(CNN) -- He may wear size-19 sneakers, but Kevin Love still has some big shoes to fill.
For the first time since arriving in Cleveland four years ago, Love is expected to play the role of Cavaliers' floor general -- a position previously filled by a certain someone named LeBron James.
Now that the megastar has taken his scoring and leadership skills to the Los Angeles Lakers, Love will begin his 11th season as the Cavs No. 1 option on offense and a senior voice in the locker room.
"I think everybody has their own process as a leader, and I think for me it's ever-evolving," Love told CNN Sport earlier this month in a telephone interview.
But this experience will be vastly different from his first go-around as a team leader with the Minnesota Timberwolves, who failed to make the playoffs in Love's first six NBA seasons.
"We didn't have that veteran, or guys who we could really look up to and learn from, whether it be on or off the floor," the says the 6-foot 10-inch forward of his time in Minnesota, where he averaged 26 points and 12.5 rebounds in his final season.
"It seemed quite a bit like a revolving door; we never had that continuity."

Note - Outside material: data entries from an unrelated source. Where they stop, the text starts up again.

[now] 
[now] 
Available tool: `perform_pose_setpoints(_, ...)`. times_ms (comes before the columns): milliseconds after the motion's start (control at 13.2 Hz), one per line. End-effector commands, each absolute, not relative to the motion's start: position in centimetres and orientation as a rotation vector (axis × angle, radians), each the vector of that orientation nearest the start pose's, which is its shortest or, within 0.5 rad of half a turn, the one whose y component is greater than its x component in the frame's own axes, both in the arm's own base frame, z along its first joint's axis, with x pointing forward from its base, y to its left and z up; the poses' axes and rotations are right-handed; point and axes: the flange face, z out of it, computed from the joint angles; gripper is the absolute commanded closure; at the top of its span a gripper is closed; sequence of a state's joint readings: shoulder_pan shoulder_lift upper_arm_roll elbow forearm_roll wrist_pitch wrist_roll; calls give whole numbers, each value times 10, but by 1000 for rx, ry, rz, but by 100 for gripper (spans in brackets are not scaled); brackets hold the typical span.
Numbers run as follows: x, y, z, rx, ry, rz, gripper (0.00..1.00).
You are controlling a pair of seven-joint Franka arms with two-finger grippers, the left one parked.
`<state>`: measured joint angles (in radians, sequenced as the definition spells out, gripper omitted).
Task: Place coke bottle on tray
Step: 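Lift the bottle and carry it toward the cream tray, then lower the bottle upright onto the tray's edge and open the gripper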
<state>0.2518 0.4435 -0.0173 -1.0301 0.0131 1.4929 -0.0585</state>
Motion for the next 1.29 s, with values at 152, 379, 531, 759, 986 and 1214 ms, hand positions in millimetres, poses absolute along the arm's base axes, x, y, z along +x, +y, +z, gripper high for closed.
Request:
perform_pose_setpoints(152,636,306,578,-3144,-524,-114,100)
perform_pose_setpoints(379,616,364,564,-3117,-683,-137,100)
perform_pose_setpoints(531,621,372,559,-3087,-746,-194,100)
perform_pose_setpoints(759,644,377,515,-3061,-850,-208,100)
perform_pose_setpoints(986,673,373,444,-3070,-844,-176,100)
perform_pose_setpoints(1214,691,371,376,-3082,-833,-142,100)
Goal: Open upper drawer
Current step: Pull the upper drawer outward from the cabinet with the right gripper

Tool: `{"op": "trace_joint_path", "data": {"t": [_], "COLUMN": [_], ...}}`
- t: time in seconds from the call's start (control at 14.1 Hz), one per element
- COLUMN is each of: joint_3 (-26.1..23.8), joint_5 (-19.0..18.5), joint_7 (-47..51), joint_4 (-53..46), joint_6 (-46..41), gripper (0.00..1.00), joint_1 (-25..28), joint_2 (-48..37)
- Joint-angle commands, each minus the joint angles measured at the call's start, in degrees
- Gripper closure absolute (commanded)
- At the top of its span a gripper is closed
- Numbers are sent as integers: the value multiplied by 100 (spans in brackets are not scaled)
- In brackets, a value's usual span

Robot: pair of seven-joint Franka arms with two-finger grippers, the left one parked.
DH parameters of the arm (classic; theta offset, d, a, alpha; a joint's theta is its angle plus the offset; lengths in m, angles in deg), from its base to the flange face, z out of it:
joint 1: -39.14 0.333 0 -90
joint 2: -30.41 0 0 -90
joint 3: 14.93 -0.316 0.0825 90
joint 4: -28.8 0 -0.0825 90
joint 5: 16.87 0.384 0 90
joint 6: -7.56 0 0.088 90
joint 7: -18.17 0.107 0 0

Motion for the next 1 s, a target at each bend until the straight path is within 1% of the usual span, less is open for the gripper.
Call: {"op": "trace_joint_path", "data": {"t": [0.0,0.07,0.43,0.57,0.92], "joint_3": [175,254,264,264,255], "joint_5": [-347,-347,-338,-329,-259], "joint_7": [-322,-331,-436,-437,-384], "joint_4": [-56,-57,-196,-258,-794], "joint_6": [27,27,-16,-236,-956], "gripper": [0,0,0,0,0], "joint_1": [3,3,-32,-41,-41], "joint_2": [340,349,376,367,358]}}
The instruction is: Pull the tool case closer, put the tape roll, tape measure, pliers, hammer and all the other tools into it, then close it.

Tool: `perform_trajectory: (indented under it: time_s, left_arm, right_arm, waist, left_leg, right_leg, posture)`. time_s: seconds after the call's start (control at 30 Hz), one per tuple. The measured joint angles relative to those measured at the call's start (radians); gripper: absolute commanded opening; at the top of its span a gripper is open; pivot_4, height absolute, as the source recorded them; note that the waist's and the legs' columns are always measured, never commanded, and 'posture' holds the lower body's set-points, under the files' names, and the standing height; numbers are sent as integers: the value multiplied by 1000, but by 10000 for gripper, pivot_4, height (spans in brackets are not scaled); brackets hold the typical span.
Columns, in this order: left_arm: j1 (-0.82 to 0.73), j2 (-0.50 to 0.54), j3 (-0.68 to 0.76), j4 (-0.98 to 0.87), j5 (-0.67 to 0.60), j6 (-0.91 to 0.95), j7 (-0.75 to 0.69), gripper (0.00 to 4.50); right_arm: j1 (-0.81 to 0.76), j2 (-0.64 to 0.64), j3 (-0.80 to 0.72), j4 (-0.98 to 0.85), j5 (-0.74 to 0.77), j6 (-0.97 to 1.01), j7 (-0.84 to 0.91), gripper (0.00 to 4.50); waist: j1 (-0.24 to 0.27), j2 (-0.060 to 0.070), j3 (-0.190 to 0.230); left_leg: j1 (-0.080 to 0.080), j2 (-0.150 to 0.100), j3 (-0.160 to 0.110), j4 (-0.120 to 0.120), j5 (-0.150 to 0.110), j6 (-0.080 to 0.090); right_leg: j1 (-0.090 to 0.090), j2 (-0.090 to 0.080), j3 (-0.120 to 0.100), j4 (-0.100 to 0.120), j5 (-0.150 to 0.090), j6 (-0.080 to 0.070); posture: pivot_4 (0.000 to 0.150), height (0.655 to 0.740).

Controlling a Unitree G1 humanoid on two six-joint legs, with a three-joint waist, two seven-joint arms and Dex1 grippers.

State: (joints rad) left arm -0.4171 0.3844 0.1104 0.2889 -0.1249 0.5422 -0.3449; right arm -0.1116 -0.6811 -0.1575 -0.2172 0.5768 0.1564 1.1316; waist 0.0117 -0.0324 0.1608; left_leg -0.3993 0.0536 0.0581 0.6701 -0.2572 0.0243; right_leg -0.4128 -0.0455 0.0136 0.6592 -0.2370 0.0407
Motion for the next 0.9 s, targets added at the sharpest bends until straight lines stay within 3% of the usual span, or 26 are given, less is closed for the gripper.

'I've learned a lot by watching'
Arriving in Cleveland at the behest of James, Love played on four finals teams in four years -- including the 2016 squad that brought the first championship to Cleveland in 52 years -- while watching one of the greatest motivators in team sports lead by example.
"All four years in Cleveland, we were expected to win the championship," he says. "We had a personality who was a huge leader in LeBron James, who brought it every single day, who put his time in, and was very vocal, and continued to grow in his sense as a leader.
"I've learned how to follow on that end. I've learned a lot of leadership tendencies and qualities in watching him," he adds, including being "vocal and leading by example and being punctual."
One more trait inherited from James was his willingness to reach out to teammates privately during the offseason to form personal relationships.
James is famous for including current and former teammates like bestie Dwayne Wade in his offseason workouts, but the veteran privately reached out to Love after their first season together in Cleveland.
It was a transitional year for the former UCLA man, who went from first scoring option in Minnesota to third wheel behind James and Kyrie Irving in Cleveland.
Out of contract, Love was reportedly unsure of whether to stay in Cleveland or look to return to the West Coast.
With that in mind, James organized a poolside meeting at Hollywood's Chateau Marmont hotel in the summer of 2015, where he reassured Love of his importance to the team.
Ten days Later, Love inked a five-year deal with the Cavs. One year later the two clutched in glee during the final buzzer of a thrilling Game 7 of the NBA Finals in Oakland -- where Love played a pivotal role.
"I think that's something that is part of leadership as well," Love reflects, "trying to find players that fit with your culture, someone who is going to be a really key addition to who we already have, and who we want to build with.
"That's a very special way, especially in the offseason, because you don't have much time to use to your advantage and better your team," he says, pointing to the Cavs' pre-season training in Miami as his time to bond with younger players.
"Being away from Cleveland, (before) we go back to the grind, it's a very positive experience for us."
'We have to be a bit grimy'
The Cavaliers will launch their bid to reach their fifth straight NBA Finals in the team's opening game on Wednesday at Toronto.
Fellow veteran Tristan Thompson recently challenged other Eastern Conference teams to dethrone the Cavs. "We're still four-time Eastern Conference champions, so until you take us down from that, teams ain't got much to say," he told reporters in the preseason. "Boston, Philly, they ain't got much to say."
Realistically, however, expectations have been reset, and Love concedes that a playoff berth, which would require a top eight finish in the Eastern Conference, should qualify as a successful season.
"Yes, I think only because people are expecting us not to make it," he says about the playoffs. "That's the expectation of the experts.
He adds that apart from success in the wins column, success should be measured by building a winning culture shaped, in part, by the mentality ingrained in young talent like Larry Nance Jr., Sam Dekker and the four rookies currently on the roster.
"It would take a huge step in a positive direction there, so I think that's success as well," he says, adding that sheer hustle will have to make up the slack from losing James this season and All-Star Irving to the Celtics in 2017.
"We have to be a team that's going to be a little bit grimy," Love says. "We're going to have to go after every loose ball that we can, we're going to have to be the team that dives on the floor."
Although Love played just one season of college hoops at UCLA before entering the 2008 NBA draft, 10 years later he stands by his decision to turn pro early.
"I don't have any regrets about leaving," says the former No. 5 lottery pick, who grew up between California and Oregon. "I wish I could have stayed more because it's such a happy and carefree and joyous occasion being there at school.
"I wish it made sense to go back ... but when the NBA is right there at arm's reach, it's hard to say no," he says.
"I'm very fortunate and very happy where I am now in my 11th year."